Segundo Sergio De Zen, professor e pesquisador do Cepea, o Friboi é um grupo grande e forte. Mas, garante, seu poder é regional. Para o o pesquisador, a queda do preço do boi gordo se deve à incorporação de tecnologia pela pecuária de corte.

O peso dos insumos não agrícolas usados na pecuária cresceu. De 1994 a 2003, os insumos não agrícolas (vacinas, suplementação de ração, compra de cercas, entre outros produtos) elevaram a participação no PIB da pecuária de corte de 5,4% para 7,85%, incremento de 45,3% no período. "Isso é incorporação de tecnologia e tem efeitos nos ganhos de eficiência e na produtividade", diz De Zen.

CRISE

Não são os únicos indicadores. O Cepea tem reproduzido dados do IBGE que mostram o aumento da produção de boi por unidade de área. Em 1996, o Brasil tinha 0,89 animal por hectare. Em 2003, a relação subiu para 1,10, aumento de 23%. Em Mato Grosso, a evolução no período foi mais expressiva: de 0,72 boi por hectare para 1,14, incremento de 58%. Em todo o Centro-Oeste, houve crescimento de 30,8%. "Com a queda de preços, os pecuaristas responderam com mais oferta", explica De Zen.

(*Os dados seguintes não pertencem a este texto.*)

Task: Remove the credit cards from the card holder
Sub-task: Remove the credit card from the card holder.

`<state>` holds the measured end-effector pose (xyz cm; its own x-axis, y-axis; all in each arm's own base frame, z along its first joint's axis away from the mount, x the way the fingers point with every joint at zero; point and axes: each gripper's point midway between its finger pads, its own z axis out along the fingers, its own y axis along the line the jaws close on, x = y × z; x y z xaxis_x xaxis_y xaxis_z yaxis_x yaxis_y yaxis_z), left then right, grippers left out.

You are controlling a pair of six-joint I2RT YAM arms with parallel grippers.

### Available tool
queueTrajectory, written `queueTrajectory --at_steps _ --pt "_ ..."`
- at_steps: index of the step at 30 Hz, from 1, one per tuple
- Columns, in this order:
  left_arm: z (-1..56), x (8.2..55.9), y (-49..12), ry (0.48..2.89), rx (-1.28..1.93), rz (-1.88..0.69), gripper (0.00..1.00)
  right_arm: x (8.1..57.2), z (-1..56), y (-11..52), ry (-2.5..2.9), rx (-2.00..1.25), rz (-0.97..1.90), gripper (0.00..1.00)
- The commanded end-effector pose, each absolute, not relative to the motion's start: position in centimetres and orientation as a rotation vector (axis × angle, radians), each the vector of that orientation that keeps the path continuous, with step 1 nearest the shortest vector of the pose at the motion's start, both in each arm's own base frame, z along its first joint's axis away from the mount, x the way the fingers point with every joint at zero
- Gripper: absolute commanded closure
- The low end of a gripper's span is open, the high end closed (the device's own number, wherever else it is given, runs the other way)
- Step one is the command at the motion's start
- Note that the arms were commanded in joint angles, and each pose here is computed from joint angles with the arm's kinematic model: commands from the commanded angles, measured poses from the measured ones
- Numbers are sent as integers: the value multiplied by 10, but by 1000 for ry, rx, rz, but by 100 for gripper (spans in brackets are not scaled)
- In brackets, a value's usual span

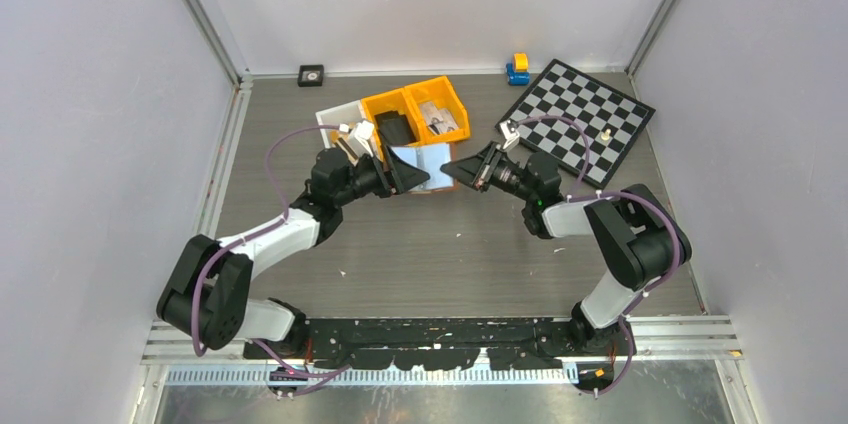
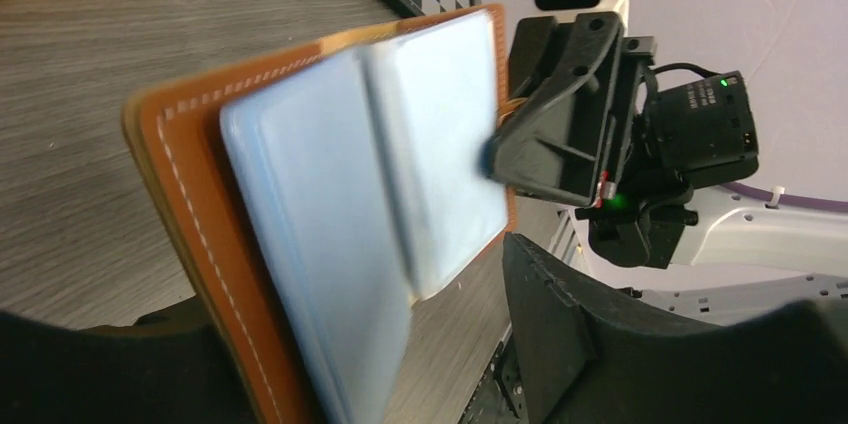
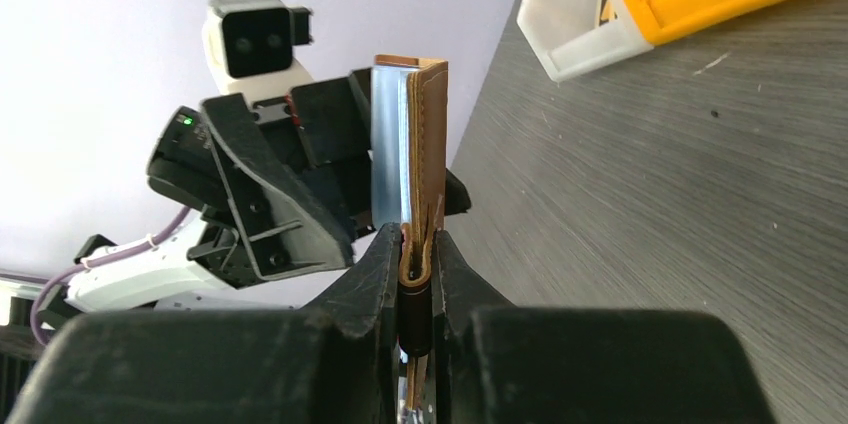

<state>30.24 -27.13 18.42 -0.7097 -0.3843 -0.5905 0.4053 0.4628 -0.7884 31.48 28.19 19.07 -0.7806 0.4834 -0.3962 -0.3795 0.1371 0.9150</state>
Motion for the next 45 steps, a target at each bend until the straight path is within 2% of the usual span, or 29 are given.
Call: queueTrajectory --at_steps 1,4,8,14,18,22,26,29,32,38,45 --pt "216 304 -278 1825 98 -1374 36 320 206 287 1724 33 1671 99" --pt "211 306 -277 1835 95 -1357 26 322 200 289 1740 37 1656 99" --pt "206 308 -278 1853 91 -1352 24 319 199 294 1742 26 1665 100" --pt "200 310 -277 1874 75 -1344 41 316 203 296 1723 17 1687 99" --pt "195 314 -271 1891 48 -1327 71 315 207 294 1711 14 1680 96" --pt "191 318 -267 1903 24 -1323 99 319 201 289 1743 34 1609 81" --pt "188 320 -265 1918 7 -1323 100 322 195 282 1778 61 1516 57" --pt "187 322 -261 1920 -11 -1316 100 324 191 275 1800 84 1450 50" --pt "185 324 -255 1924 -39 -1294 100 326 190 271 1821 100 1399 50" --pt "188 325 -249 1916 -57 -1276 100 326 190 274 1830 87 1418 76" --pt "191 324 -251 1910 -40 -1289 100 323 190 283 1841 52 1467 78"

O avanço tecnológico na pecuária de corte deu ao Brasil um plantel superior a 180 milhões de cabeças. Mas a descapitalização em curso, que pode provocar ajustes, equivale a dizer que o setor pode encolher nos próximos anos. "A renda da pecuária, de maneira geral, hoje é incapaz de remunerar o capital investido. É fato que há depreciação do capital dos pecuaristas", diz De Zen.